### [EXERCISE REQUIREMENTS]
Your answer should hold exactly the lines from the one with "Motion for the" through the final line of the data below, reproduced as written.

---------- SUPPLIED DATA

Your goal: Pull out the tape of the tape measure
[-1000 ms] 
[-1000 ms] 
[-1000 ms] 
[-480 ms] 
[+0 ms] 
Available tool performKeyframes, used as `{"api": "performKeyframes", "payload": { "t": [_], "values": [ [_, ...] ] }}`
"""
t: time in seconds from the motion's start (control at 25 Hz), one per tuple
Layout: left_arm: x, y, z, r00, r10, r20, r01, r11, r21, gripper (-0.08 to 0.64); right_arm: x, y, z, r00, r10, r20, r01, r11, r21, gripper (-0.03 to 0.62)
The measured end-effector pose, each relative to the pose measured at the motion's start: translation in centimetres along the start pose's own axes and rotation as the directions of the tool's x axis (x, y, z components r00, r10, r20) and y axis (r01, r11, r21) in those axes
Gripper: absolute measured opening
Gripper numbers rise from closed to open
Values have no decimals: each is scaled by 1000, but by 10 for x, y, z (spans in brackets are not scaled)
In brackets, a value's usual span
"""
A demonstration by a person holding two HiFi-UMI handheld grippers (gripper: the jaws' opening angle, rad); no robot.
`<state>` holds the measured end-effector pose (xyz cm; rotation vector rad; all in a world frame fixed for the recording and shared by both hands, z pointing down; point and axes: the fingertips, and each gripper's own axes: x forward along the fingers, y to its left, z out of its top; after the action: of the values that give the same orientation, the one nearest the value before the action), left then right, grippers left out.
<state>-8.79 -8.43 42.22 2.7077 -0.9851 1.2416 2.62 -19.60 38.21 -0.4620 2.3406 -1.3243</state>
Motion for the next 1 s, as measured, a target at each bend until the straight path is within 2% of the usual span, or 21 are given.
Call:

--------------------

### [REPLY TO THE TASK]
Motion for the next 1 s, as measured, a target at each bend until the straight path is within 2% of the usual span, or 21 are given.
Call:

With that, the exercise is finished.